You sailed away and I stayed behind
You sailed away and I stayed behind, you went to a far-off land, into the wild and I stayed. You are far away now, as days go by I feel more and more alone. When I hear your voice, it’s distant. The phone cuts out to remind me that you are not here, and I cry. As I feel you getting further and further away in the wilderness, I wish I could be there, but it’s a false wish. It’s you who has to make that choice. And you have made your choice, you have decided to be away.

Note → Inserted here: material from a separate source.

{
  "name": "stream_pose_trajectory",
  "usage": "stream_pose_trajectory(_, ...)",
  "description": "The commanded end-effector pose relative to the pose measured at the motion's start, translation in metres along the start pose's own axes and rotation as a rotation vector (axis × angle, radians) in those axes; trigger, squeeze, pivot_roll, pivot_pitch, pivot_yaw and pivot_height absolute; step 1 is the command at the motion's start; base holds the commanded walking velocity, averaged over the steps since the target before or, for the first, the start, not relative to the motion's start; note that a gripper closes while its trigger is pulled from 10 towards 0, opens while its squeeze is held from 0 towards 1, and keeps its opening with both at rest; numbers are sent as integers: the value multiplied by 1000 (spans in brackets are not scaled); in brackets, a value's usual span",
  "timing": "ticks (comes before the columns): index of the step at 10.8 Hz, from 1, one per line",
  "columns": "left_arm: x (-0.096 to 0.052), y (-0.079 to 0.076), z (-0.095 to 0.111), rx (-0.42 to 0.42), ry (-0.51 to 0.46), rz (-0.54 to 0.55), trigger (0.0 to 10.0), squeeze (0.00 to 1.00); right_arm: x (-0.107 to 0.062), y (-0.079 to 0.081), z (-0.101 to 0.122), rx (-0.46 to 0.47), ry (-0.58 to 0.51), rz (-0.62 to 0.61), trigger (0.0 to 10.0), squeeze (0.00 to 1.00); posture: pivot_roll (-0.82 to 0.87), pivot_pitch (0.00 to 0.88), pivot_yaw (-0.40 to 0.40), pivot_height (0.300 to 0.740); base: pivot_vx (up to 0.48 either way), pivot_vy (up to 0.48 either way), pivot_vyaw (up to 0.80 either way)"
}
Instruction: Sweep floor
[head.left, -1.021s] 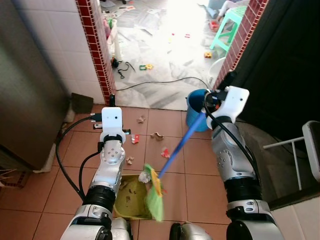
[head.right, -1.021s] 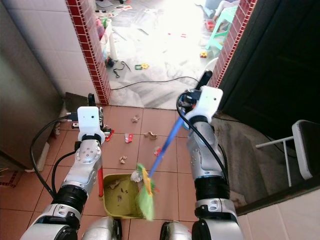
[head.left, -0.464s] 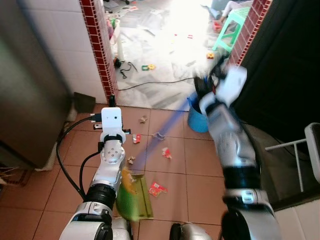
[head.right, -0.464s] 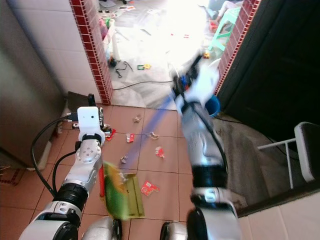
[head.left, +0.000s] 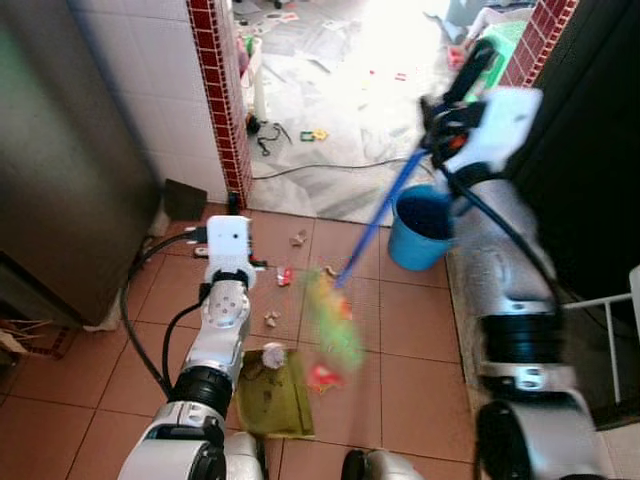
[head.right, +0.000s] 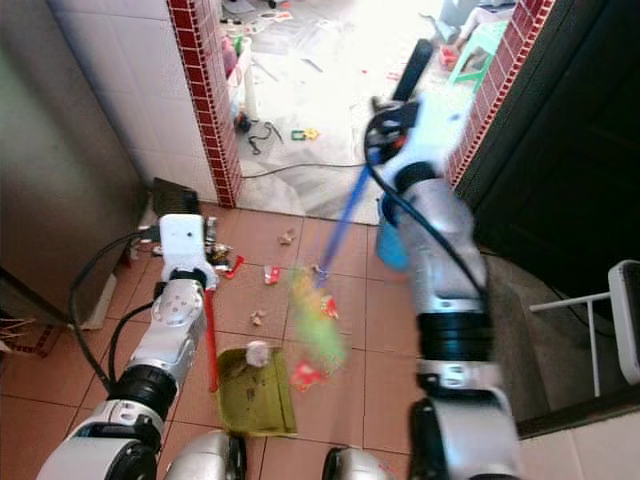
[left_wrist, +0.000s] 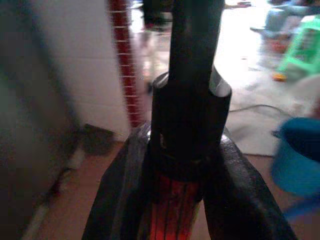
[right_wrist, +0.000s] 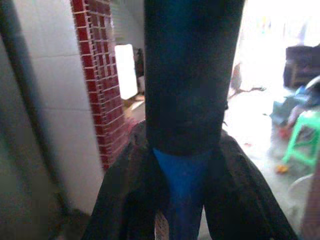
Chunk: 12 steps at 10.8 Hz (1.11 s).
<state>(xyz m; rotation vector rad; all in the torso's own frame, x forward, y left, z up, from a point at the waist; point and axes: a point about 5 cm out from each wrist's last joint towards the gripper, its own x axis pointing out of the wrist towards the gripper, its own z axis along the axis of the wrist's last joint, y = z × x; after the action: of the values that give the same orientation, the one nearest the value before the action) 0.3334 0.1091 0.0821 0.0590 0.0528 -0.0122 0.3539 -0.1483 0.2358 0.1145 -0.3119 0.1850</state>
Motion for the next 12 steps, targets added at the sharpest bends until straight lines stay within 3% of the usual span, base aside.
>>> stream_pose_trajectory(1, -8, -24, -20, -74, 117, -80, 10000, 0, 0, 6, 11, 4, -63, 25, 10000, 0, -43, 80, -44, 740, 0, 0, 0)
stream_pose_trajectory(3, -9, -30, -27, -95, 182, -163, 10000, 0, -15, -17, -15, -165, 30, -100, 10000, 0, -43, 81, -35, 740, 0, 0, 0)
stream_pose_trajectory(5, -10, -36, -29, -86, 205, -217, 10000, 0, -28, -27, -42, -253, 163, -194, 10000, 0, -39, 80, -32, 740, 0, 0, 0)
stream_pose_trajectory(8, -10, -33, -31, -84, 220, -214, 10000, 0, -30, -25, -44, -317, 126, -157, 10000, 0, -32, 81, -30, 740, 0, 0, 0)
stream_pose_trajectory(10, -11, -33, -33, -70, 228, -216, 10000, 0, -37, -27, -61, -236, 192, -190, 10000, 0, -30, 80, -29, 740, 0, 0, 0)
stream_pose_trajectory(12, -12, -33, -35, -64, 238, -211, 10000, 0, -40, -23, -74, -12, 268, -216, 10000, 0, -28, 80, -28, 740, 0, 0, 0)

I need your hand to touch, your shoulder to sleep on, but I’m stranded here on the seashore and all I can see are the waves crashing and smell the faint memory of your perfume on my pillow.
You sailed away and I stayed behind, you went off to find yourself and I’m stranded here, dreaming of you, wishing that you had included me in your adventure.
No time
No time for me. I miss that time. It’s time stolen from me. I feel like I felt before: having a partner without the other person truly caring. I’m in this something that doesn’t help me move forward with my life. It’s just eating me, draining me. I wish I was better, I wish I could be there with her. I feel like wasting time, energy. I want to build a life, and I’m not managing. I put myself in harder and harder situations, I make my own life a living hell. I want to get out of this, but there is no easy way out. The easy way out just seems easy but is riddled with its own problems. The hard way is the only way, but I’m tired and very-very lonely. I know I can give — she gave that to me, that knowledge that there is more out there and it’s possible for me to attain it. I’m just not sure how much time it will be, how much I will have to work on myself to get there. To have a life worth living.